Les chercheurs des Bitdefender Labs ont réalisé une étude sur quatre périphériques de l’Internet des Objets (IdO) destinés au grand public, afin d’en savoir plus sur la sécurisation des données de l’utilisateur et les risques dans un foyer connecté.

Le monde des objets connectés et la domotique est en pleine évolution et s’impose petit à petit dans nos foyers. Et si tous ces objets qui offrent la possibilité d’être pilotés depuis son Smartphone que vous soyez dans le salon, dans la cave, au bureau, ou en train de faire vos courses, il existe un domaine auquel généralement on ne pense pas, celui de la sécurité de ses appareils.

En effet, imaginez qu’un pirate informatique soit en mesure de prendre le contrôle de la domotique de votre maison pour par exemple ouvrir la porte de garage et rentrez chez vous en toute quiétude. C’est afin d’évaluer de tels risques que l’équipe de Bitdefender Labs s’est intéressé à ce marché et a testé certains objets connectés présents sur le marché.

Les appareils choisis par Bitdefender Labs sont :

  1. L’interrupteur connecté WeMo Switch qui utilise le réseau WiFi existant pour contrôler les appareils électroniques (télévisions, lampes, chauffages, ventilateurs, etc.), quel que soit l’endroit où vous vous trouvez.
  2. L’ampoule LED Lifx Bulb connectée via WiFi, compatible avec Nest.
  3. Le kit LinkHub, incluant des ampoules GE Link et un hub pour gérer à distance les lampes, individuellement ou par groupes, les synchroniser avec d’autres périphériques connectés et automatiser l’éclairage selon l’emploi du temps.
  4. Le récepteur audio Wifi Cobblestone de Muzo pour diffuser de la musique depuis son smartphone ou sa tablette, via le réseau WiFi.

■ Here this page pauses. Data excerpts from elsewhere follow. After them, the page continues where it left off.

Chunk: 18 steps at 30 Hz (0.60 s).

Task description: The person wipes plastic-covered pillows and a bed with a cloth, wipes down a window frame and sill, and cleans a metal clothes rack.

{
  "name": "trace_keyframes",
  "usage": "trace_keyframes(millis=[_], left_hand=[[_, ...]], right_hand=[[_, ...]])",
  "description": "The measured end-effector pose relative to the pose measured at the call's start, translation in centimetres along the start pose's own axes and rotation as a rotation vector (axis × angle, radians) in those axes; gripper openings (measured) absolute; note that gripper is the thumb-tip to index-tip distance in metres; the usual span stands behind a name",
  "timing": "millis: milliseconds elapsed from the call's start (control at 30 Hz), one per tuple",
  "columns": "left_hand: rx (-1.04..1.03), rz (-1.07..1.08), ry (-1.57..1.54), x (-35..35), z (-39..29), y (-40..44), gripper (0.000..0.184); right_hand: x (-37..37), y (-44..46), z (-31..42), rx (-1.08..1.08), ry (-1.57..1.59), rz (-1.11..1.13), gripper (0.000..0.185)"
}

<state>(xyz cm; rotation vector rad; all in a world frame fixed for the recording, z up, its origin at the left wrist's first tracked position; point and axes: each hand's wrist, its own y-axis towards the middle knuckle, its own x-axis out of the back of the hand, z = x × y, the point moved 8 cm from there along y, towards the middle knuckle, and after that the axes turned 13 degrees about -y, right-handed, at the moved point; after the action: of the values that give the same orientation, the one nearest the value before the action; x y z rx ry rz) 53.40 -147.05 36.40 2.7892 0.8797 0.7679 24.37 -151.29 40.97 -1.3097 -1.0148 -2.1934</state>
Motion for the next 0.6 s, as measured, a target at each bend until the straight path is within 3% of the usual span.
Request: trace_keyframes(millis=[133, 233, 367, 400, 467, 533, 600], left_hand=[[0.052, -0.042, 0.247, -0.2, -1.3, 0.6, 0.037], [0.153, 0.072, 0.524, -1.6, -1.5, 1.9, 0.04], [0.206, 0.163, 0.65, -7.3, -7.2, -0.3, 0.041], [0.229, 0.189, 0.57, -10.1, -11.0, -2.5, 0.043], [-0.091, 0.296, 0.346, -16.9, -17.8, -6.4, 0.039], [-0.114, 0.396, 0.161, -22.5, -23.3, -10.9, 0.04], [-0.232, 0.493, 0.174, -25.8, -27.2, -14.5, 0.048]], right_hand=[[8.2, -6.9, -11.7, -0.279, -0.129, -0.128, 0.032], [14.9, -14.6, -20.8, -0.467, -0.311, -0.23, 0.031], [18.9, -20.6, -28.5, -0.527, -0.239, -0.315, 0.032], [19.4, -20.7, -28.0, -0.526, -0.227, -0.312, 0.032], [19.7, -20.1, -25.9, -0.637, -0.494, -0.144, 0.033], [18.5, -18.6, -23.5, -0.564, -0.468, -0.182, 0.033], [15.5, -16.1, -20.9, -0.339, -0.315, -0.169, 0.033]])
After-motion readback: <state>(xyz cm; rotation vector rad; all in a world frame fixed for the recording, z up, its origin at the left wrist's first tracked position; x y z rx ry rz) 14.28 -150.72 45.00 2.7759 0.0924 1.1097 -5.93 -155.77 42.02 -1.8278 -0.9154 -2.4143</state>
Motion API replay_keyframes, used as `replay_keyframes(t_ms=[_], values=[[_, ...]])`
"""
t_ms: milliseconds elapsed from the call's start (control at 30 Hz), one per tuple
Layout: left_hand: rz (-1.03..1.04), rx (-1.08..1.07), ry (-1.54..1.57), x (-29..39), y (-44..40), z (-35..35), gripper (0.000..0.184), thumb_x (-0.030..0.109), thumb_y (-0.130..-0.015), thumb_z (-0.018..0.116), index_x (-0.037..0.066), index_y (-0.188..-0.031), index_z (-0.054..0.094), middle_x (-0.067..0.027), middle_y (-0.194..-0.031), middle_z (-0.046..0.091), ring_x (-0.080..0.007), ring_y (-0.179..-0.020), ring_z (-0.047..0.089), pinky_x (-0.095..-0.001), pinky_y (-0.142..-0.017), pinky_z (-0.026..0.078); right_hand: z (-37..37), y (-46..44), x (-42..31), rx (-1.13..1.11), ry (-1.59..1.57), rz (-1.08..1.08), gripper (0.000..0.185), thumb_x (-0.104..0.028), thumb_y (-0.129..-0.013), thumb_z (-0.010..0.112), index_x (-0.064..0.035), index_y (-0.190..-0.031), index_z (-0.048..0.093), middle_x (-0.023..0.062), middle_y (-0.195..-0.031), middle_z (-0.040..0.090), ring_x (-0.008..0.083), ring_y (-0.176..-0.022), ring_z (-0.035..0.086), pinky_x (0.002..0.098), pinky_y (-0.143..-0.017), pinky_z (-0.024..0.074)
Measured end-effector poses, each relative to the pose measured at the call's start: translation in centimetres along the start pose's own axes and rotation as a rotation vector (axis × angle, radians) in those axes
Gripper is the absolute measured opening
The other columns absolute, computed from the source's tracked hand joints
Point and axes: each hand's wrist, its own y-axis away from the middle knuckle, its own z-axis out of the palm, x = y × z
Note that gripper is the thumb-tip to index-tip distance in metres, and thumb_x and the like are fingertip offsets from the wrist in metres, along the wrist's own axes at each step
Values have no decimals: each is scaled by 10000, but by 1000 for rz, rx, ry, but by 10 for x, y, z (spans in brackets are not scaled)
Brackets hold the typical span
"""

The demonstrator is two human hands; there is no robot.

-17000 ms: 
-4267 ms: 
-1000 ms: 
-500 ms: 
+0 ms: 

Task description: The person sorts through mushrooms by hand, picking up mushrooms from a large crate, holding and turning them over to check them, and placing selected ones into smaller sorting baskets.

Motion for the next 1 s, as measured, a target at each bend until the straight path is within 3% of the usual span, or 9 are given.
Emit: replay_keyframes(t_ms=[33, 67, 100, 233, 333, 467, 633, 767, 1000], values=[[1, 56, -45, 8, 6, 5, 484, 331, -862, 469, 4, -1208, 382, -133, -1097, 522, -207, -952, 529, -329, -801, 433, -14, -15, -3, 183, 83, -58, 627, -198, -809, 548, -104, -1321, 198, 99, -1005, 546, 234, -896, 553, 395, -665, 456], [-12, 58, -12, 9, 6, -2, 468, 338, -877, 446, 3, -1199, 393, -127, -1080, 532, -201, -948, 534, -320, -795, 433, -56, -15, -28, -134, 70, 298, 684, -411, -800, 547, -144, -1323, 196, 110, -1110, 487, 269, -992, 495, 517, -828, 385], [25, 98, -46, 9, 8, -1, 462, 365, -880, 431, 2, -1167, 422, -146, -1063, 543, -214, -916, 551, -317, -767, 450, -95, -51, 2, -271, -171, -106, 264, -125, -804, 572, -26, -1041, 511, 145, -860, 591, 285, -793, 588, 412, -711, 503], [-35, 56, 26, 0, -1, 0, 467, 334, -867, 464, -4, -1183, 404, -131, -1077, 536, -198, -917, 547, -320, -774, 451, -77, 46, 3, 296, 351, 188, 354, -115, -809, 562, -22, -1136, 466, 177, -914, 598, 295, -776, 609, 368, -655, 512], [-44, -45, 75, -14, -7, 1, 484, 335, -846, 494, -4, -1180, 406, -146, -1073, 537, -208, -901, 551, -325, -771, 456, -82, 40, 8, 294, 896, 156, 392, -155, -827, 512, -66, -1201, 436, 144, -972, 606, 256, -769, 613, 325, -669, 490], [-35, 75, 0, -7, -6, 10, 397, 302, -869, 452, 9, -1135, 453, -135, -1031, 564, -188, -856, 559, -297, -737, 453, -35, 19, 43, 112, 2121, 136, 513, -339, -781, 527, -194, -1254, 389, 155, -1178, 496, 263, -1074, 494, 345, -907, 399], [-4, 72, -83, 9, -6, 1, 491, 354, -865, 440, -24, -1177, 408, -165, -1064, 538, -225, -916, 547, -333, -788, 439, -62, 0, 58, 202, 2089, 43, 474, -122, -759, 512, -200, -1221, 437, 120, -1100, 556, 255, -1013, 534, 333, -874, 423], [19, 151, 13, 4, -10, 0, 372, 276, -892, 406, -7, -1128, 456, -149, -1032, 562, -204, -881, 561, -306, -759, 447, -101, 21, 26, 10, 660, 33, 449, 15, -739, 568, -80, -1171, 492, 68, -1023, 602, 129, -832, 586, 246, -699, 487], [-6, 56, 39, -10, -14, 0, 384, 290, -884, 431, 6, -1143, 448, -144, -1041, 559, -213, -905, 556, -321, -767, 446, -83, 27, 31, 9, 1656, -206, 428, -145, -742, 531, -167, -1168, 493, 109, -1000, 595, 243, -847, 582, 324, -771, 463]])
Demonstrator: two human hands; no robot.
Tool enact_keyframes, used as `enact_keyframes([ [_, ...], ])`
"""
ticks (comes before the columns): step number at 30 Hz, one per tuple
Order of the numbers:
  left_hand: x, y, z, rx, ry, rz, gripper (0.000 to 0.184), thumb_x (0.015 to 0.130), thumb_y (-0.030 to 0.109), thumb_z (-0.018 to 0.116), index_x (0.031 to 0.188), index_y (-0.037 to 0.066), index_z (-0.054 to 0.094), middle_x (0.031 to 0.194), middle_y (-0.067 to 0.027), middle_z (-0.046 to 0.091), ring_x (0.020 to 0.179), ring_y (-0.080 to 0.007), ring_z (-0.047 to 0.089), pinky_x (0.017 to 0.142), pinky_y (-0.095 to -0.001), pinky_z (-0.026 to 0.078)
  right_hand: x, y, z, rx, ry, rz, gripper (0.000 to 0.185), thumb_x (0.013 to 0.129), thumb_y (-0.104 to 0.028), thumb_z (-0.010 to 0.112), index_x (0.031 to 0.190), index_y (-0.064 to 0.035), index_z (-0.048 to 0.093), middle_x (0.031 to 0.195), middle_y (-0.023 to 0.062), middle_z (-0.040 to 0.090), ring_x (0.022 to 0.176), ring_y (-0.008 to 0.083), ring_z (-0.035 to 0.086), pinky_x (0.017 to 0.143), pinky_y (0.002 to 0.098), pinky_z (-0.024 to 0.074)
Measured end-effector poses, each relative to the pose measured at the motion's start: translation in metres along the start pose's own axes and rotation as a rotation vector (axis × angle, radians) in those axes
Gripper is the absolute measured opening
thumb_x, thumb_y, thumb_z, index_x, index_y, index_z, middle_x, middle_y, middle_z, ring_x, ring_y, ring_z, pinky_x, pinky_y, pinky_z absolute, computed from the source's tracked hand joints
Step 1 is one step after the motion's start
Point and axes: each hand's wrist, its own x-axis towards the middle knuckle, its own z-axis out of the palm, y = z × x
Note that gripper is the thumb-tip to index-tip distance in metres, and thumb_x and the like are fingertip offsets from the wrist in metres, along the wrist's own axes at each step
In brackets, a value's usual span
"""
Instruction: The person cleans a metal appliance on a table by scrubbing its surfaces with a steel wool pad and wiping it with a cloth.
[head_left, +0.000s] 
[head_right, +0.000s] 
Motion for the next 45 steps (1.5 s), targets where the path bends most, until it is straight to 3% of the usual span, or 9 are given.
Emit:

L’analyse révèle que les mécanismes d’authentification de ces objets connectés peuvent être contournés et donc exposer potentiellement les foyers et leurs occupants à une violation de leur vie privée. Les chercheurs de Bitdefender sont parvenus à découvrir le mot de passe pour accéder à l’objet connecté et à intercepter les identifiants et mots de passe WiFi de l’utilisateur.

Les failles identifiées par l’équipe de recherche Bitdefender concernent des protocoles non protégés et donc vulnérables, des autorisations et authentifications insuffisantes, un manque de chiffrement lors de la configuration via le hotspot (données envoyées en clair) ou encore des identifiants faibles.

L’IdO pose des problèmes de sécurité spécifiques, et par conséquent, nécessite une nouvelle approche intégrée de la cybersécurité domestique, qui passe de la sécurité centrée sur le périphérique à une solution capable de protéger un nombre illimité d’appareils et d’intercepter les attaques là où elles se produisent : sur le réseau.

Si des marques comme Philips et Apple ont créé un écosystème verrouillé, l’interopérabilité reste essentielle à ce stade du développement des nouveaux objets connectés. Il est donc plus que temps que les constructeurs prennent en compte nativement la sécurité dans le développement de leurs différents appareils.